Defining the payload

The payload for the implicit model looks the same as for the IObservable/IObserver model except that you should not put any time information in there that is intended for the event header.

Payload example:

public class StockQuote
{

public string StockID { get; set; }
public string FieldID { get; set; }
public double Value { get; set; }
}

Creating the input adapter

An input adapter is made up of a minimum of three classes:

  • Configuration class
  • Factory class
  • Adapter class

The configuration class contains specific information for your input adapter instance. It is mandatory, but it can be an empty class with no members if you wish no configuration possibilities. The configuration class does not have to implement any interface.

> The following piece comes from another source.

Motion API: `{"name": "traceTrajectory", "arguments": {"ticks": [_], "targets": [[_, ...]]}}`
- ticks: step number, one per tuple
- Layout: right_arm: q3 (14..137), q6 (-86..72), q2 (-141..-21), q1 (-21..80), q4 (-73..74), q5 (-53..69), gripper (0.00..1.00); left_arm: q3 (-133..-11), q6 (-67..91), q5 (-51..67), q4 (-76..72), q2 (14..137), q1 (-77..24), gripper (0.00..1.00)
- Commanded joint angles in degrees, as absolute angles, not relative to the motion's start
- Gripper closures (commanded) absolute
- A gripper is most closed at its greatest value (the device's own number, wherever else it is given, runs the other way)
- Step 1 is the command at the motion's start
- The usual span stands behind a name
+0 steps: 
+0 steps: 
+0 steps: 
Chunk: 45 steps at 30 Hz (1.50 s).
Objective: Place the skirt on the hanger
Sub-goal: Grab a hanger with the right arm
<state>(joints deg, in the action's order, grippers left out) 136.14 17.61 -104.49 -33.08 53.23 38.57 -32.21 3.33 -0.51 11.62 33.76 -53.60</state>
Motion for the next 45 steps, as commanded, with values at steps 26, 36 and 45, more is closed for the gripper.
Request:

The factory class is responsible for creating instances of the adapter class. You may have an adapter that works on point, interval and edge events. Then it is the responsibility of the factory class to instantiate the correct adapter class. The factory class has to implement any one of the factory interfaces: ITypedInputAdapterFactory or IInputAdapterFactory (for untyped input adapters). These interfaces have one method, Create, that should create an instance of the adapter class. An example is shown below.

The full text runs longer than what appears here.